Monday, February 02, 2009

The Funeral of a Great Myth (C.S.Lewis)

Last week I read The Funeral of a Great Myth by C.S.Lewis in Walter Hoopers collection of Lewis' essays . It's a funeral oration by Lewis for the great myth of our age (which is an imaginative way to both do apologetics and train Christians in it). Lewis uses the term Myth positively to describe great stories. For Lewis, Christianity is the myth that became fact. He speaks at the funeral of The Myth of Evolution.

The point here isn't to speak of the scientific hypothesis of evolution - he accepts it as valid though likely in need of future adjustment, like all science. It is the connected Myth who's funeral Lewis attends. He observes that this is a story that predates Darwin's Origin of the Species by several decades, found in poets. Chronologically we have problems if we claim to derive and base The Myth from the science. We get the science we want.

The science is one of change, but in the Myth, evolution is always improvement. Scientist, Haldane is cited observing that in the science it's nine degredations for every one improvement whereas the Myth always climbs upward. Even with its origins in question, the Myth presents "one of the most moving and satisfying world dramas which have ever been imagined".

This is a story that captures the spirit of all the stories we  love - it's the story of the Younger Son and the Ugly Duckling, David over Goliath, it's Dodgeball. In this myth man arrives, becomes Robinson Crusoe, then a demigod and then even takes God's throne. Lewis respects the story for not ending with the vulgarity of total triumph (as with it's Hollywood echoes), but as a tragedy where all the progress is undone at its end. The end of all possible stories and the end of the world.

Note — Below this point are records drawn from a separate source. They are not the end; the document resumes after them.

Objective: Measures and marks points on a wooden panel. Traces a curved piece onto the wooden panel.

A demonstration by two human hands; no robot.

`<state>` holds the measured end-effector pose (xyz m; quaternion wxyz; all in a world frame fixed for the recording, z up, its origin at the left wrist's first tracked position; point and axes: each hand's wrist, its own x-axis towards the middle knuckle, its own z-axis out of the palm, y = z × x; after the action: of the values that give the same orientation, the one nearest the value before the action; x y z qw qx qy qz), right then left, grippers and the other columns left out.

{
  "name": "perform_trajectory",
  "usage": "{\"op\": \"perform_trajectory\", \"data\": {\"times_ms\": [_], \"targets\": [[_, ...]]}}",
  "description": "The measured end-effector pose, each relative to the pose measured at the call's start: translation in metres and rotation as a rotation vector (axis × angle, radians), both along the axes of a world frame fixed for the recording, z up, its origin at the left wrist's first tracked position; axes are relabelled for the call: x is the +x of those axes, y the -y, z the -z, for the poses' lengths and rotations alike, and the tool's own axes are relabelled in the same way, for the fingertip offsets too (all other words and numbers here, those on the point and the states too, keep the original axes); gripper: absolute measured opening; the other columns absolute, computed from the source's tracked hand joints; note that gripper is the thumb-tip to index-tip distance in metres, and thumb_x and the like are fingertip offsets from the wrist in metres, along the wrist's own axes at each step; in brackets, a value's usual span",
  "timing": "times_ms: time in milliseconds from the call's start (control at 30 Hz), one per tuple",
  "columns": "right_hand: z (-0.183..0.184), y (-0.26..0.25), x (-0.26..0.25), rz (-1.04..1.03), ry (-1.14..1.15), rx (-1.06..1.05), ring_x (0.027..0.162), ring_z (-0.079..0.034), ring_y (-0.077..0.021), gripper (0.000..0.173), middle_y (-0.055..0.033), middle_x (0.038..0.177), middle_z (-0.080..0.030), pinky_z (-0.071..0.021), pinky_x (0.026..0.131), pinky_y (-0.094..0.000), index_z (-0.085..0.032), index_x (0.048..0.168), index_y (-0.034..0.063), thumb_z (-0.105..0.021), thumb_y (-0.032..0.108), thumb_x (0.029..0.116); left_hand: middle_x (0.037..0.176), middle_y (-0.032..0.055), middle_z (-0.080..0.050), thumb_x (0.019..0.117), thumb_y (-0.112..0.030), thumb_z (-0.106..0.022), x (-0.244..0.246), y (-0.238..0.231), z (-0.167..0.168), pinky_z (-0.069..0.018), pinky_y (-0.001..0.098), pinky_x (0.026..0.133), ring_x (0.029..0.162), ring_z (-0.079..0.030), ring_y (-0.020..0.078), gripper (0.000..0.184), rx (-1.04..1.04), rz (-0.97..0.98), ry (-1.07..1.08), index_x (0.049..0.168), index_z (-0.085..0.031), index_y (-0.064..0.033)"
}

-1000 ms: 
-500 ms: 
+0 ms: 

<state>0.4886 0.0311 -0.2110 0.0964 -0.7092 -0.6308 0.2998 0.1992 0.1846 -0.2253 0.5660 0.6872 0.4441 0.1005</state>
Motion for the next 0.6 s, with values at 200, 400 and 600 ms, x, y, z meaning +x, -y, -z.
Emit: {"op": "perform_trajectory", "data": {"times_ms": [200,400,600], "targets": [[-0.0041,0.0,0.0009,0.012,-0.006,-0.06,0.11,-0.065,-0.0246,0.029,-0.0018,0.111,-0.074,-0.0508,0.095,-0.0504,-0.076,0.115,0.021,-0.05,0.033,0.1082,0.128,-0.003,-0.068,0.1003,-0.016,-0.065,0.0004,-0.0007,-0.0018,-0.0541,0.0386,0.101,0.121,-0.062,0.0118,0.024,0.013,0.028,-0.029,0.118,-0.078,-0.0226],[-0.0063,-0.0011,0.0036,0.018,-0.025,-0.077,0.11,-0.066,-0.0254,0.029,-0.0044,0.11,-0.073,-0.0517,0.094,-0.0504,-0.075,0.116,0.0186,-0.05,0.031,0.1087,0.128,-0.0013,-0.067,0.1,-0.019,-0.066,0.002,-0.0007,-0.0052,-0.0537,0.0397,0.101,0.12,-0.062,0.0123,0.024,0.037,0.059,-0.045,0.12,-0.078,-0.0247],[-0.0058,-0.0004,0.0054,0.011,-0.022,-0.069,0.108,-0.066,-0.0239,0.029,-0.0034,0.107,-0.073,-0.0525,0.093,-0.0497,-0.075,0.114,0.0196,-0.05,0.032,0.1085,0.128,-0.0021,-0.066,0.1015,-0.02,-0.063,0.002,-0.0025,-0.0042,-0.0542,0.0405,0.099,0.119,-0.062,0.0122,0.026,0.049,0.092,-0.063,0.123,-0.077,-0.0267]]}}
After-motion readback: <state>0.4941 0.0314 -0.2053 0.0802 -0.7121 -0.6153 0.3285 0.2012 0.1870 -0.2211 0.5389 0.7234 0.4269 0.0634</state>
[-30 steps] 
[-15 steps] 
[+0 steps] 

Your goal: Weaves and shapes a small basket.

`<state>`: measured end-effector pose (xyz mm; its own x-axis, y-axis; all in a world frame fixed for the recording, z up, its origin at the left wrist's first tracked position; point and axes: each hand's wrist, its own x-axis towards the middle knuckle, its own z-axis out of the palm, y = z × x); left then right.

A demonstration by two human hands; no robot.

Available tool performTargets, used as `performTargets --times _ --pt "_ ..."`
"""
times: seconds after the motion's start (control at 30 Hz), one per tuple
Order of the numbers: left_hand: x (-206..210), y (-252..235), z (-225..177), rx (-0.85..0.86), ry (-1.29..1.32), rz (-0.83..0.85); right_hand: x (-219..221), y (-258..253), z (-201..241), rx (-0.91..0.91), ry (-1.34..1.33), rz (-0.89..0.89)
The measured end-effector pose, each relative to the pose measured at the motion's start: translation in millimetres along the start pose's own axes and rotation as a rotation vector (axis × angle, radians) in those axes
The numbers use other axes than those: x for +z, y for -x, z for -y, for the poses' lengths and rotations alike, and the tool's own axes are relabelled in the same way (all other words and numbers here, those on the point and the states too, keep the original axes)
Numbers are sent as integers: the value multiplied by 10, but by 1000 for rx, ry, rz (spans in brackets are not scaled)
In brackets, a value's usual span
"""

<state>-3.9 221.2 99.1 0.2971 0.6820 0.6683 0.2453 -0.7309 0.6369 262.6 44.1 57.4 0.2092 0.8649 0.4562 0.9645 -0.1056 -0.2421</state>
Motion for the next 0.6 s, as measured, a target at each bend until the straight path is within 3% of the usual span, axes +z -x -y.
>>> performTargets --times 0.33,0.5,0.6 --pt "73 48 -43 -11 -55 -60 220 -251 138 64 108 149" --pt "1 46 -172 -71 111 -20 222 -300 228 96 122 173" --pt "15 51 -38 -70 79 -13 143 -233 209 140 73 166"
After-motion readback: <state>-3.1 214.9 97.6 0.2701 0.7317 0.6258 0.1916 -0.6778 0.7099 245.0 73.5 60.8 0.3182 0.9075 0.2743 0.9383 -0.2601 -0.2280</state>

But, Lewis says this story is self-contradictory. It says reason is the unintended by-product of a mindless process and yet rests everything on reason. Proving there are no proofs. The Myth is ill-fitting with the world we experience... requiring order to come out of chaos. The defence returns - we see evolution in organisms, acorns become oaks, embryos become men. And we see it in the history of machines - technology advances. But, says Lewis, they weren't actually evolution for the acorn doesn't drop out of nowhere, but from another oak. The analogies fail because they only look at half of the picture..."all the immediate plausibility of the Myth has vanished" failing to remain plausible in the imagination.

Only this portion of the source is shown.